▶ _WHAT IS NEEDED_: Nothing but an exact repeat of the data, with pictures removed, belongs in the answer.

Top of GIVEN DATA

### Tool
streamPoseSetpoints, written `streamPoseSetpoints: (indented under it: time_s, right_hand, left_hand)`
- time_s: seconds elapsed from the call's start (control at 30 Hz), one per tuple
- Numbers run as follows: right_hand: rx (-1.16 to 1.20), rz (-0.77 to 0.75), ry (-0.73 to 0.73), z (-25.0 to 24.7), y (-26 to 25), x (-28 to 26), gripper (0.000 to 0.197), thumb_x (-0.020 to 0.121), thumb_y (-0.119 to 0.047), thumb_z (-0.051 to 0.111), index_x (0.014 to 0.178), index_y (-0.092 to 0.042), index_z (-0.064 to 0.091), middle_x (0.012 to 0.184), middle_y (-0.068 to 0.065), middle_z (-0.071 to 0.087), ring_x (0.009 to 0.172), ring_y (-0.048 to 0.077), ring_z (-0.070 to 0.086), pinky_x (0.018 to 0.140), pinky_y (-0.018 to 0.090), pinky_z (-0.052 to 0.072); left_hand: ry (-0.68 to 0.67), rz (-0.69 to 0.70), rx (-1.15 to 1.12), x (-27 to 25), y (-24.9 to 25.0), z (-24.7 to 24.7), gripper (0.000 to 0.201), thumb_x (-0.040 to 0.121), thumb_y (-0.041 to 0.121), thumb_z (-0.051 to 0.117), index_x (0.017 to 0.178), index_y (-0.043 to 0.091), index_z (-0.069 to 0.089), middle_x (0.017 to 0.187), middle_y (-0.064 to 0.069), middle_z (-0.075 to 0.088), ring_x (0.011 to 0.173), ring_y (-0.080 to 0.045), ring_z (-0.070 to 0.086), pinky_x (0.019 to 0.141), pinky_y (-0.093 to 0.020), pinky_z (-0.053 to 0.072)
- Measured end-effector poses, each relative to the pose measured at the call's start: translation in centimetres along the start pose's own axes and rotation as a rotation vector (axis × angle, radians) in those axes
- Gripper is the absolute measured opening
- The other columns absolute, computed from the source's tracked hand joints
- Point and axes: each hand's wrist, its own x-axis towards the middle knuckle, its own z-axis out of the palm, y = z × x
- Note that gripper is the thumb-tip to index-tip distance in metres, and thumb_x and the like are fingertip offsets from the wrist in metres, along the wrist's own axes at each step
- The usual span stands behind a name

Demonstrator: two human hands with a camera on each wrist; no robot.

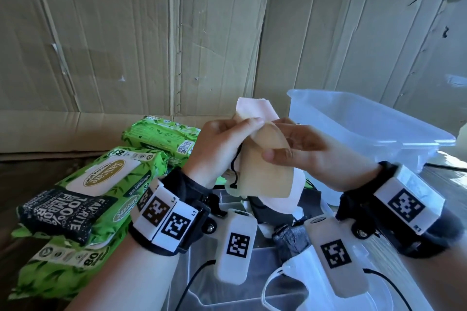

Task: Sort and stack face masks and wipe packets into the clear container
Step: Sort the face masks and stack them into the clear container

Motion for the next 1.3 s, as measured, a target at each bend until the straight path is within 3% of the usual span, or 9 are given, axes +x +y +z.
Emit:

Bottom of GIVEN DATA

▶ _SOLUTION TO THE EXERCISE_:
### Tool
streamPoseSetpoints, written `streamPoseSetpoints: (indented under it: time_s, right_hand, left_hand)`
- time_s: seconds elapsed from the call's start (control at 30 Hz), one per tuple
- Numbers run as follows: right_hand: rx (-1.16 to 1.20), rz (-0.77 to 0.75), ry (-0.73 to 0.73), z (-25.0 to 24.7), y (-26 to 25), x (-28 to 26), gripper (0.000 to 0.197), thumb_x (-0.020 to 0.121), thumb_y (-0.119 to 0.047), thumb_z (-0.051 to 0.111), index_x (0.014 to 0.178), index_y (-0.092 to 0.042), index_z (-0.064 to 0.091), middle_x (0.012 to 0.184), middle_y (-0.068 to 0.065), middle_z (-0.071 to 0.087), ring_x (0.009 to 0.172), ring_y (-0.048 to 0.077), ring_z (-0.070 to 0.086), pinky_x (0.018 to 0.140), pinky_y (-0.018 to 0.090), pinky_z (-0.052 to 0.072); left_hand: ry (-0.68 to 0.67), rz (-0.69 to 0.70), rx (-1.15 to 1.12), x (-27 to 25), y (-24.9 to 25.0), z (-24.7 to 24.7), gripper (0.000 to 0.201), thumb_x (-0.040 to 0.121), thumb_y (-0.041 to 0.121), thumb_z (-0.051 to 0.117), index_x (0.017 to 0.178), index_y (-0.043 to 0.091), index_z (-0.069 to 0.089), middle_x (0.017 to 0.187), middle_y (-0.064 to 0.069), middle_z (-0.075 to 0.088), ring_x (0.011 to 0.173), ring_y (-0.080 to 0.045), ring_z (-0.070 to 0.086), pinky_x (0.019 to 0.141), pinky_y (-0.093 to 0.020), pinky_z (-0.053 to 0.072)
- Measured end-effector poses, each relative to the pose measured at the call's start: translation in centimetres along the start pose's own axes and rotation as a rotation vector (axis × angle, radians) in those axes
- Gripper is the absolute measured opening
- The other columns absolute, computed from the source's tracked hand joints
- Point and axes: each hand's wrist, its own x-axis towards the middle knuckle, its own z-axis out of the palm, y = z × x
- Note that gripper is the thumb-tip to index-tip distance in metres, and thumb_x and the like are fingertip offsets from the wrist in metres, along the wrist's own axes at each step
- The usual span stands behind a name

Demonstrator: two human hands with a camera on each wrist; no robot.


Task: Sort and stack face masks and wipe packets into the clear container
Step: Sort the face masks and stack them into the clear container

Motion for the next 1.3 s, as measured, a target at each bend until the straight path is within 3% of the usual span, or 9 are given, axes +x +y +z.
Emit:

This answer requires nothing further.